(Available data Opens)

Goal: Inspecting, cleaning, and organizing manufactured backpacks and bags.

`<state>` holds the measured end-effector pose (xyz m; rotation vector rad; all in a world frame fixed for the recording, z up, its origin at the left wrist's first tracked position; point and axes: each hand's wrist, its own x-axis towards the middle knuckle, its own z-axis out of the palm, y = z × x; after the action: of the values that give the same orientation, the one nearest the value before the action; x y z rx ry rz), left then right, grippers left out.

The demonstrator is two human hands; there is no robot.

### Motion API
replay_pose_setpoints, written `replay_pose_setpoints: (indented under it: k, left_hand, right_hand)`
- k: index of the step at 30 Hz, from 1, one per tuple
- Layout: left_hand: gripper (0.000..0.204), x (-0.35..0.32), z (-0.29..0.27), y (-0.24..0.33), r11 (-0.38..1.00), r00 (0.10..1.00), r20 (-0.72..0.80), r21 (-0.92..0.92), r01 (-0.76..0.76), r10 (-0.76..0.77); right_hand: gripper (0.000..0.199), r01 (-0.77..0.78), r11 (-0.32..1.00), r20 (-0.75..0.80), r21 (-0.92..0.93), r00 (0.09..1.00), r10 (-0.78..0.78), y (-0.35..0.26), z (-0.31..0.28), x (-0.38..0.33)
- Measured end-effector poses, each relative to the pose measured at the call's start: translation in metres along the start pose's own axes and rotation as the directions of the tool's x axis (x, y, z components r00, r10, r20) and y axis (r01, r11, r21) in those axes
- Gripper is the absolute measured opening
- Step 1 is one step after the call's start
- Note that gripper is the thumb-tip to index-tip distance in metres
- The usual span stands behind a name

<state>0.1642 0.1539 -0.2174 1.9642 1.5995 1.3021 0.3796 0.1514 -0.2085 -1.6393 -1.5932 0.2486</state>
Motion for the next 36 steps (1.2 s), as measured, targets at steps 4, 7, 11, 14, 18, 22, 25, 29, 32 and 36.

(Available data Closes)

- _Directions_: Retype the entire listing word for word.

- _Task result_:
Goal: Inspecting, cleaning, and organizing manufactured backpacks and bags.

`<state>` holds the measured end-effector pose (xyz m; rotation vector rad; all in a world frame fixed for the recording, z up, its origin at the left wrist's first tracked position; point and axes: each hand's wrist, its own x-axis towards the middle knuckle, its own z-axis out of the palm, y = z × x; after the action: of the values that give the same orientation, the one nearest the value before the action; x y z rx ry rz), left then right, grippers left out.

The demonstrator is two human hands; there is no robot.

### Motion API
replay_pose_setpoints, written `replay_pose_setpoints: (indented under it: k, left_hand, right_hand)`
- k: index of the step at 30 Hz, from 1, one per tuple
- Layout: left_hand: gripper (0.000..0.204), x (-0.35..0.32), z (-0.29..0.27), y (-0.24..0.33), r11 (-0.38..1.00), r00 (0.10..1.00), r20 (-0.72..0.80), r21 (-0.92..0.92), r01 (-0.76..0.76), r10 (-0.76..0.77); right_hand: gripper (0.000..0.199), r01 (-0.77..0.78), r11 (-0.32..1.00), r20 (-0.75..0.80), r21 (-0.92..0.93), r00 (0.09..1.00), r10 (-0.78..0.78), y (-0.35..0.26), z (-0.31..0.28), x (-0.38..0.33)
- Measured end-effector poses, each relative to the pose measured at the call's start: translation in metres along the start pose's own axes and rotation as the directions of the tool's x axis (x, y, z components r00, r10, r20) and y axis (r01, r11, r21) in those axes
- Gripper is the absolute measured opening
- Step 1 is one step after the call's start
- Note that gripper is the thumb-tip to index-tip distance in metres
- The usual span stands behind a name

<state>0.1642 0.1539 -0.2174 1.9642 1.5995 1.3021 0.3796 0.1514 -0.2085 -1.6393 -1.5932 0.2486</state>
Motion for the next 36 steps (1.2 s), as measured, targets at steps 4, 7, 11, 14, 18, 22, 25, 29, 32 and 36.

The submitted response is complete.